It is important to note, however, that a salience increase was realized through a luminance increase. Accordingly, it might well be that the luminance increase accounts for the results of Experiment 1, rather than the concomitant increase in salience. The results of several studies suggest that the effects of luminance increases differ from those of luminance decreases (Boot, Kramer, & Peterson, 2005; Jonides & Yantis, 1988; Miller, 1989; Pratt & McAuliffe, 2001; Theeuwes, 1991; Yantis & Johnson, 1990; Yantis & Jonides, 1984). For instance, Pratt and McAuliffe (2001) showed that onset and offset cues can both induce early facilitation and late inhibition of return effects, but when presented simultaneously, reaction times are shorter when the onset cue, rather than the offset cue, was presented at the target location. A luminance onset had a clear advantage over a luminance offset, even though the change in luminance was of equal size in both conditions. Accordingly, it is possible that the luminance increase in Experiment 1 affected oculomotor selection as a special kind of change, and not necessarily because the salience was changed. In other words, the oculomotor capture that was demonstrated in the increase condition may not be found if another type of change is used to increase salience. Experiment 2 was designed to test this possibility.
Experiment 2
A second experiment was conducted similar to Experiment 1, except that a salience increase was realized by a lowering of the luminance value, whereas a salience decrease was achieved by an enhancement of the luminance value.
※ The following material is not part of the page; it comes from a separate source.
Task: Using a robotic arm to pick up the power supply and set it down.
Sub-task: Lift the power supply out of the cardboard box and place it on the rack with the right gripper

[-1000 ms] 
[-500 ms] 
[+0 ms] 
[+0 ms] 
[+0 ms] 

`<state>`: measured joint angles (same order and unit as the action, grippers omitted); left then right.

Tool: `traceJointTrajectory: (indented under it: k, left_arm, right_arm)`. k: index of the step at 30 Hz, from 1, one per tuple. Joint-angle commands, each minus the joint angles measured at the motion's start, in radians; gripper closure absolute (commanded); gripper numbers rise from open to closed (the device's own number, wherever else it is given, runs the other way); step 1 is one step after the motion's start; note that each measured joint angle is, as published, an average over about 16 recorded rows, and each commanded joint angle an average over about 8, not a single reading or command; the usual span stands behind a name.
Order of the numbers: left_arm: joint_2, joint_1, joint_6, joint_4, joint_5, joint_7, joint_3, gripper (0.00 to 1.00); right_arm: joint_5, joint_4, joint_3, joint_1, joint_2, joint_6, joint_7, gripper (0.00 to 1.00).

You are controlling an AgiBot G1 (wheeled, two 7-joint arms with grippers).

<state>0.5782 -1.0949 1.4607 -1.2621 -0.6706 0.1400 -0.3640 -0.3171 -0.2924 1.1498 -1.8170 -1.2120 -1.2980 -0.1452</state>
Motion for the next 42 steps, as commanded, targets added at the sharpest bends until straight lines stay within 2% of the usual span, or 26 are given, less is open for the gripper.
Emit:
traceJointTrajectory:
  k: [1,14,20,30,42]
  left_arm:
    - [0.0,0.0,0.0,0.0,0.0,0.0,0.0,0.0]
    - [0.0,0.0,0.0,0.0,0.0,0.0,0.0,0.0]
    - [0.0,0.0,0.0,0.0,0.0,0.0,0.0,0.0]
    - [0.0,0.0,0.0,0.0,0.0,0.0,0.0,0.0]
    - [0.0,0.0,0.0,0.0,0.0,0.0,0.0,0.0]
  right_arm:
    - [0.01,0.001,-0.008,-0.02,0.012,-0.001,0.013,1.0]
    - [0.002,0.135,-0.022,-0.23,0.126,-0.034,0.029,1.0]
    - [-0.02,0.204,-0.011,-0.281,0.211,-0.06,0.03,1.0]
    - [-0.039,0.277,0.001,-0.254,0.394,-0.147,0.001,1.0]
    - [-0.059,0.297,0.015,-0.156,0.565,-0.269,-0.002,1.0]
If a luminance increase is a special case of change, the results of Experiment 2 should be the reversed, relative to those of Experiment 1. However, if a salience increase, rather than a luminance increase, is crucial, the results of Experiment 2 should be similar to those of Experiment 1.
Method
Participants
Twelve students (18–27 years old; 7 female) were tested at the Vrije Universiteit Amsterdam. All reported having normal or corrected-to-normal vision, all signed an informed consent form prior to the study, and all were debriefed afterward.
Apparatus
The apparatus was the same as that in Experiment 1.
Stimuli and design
The stimuli and the design were equal to those of Experiment 1, apart from the luminance values: The search displays consisted of a relatively high background luminance (58.21 cd/m2), as well as a relative high luminance for the background line segments (26.72 cd/m2), whereas a highly salient singleton consisted of a low luminance (0 cd/m2). Importantly, the increase, decrease, and constant conditions again refer to the relative changes in salience, not to the change in luminance.
Results
Trials were excluded from further analyses when the saccadic latency of either the first or the second eye movement was below 50 ms or above 700 ms (8.5 %), when the first eye movement failed to reach an area of 3° around the second fixation dot in a single saccadic movement (5.6 %) or when the second eye movement failed to reach an area of 3° around either one of the two singletons in a single saccadic movement (1.1 %).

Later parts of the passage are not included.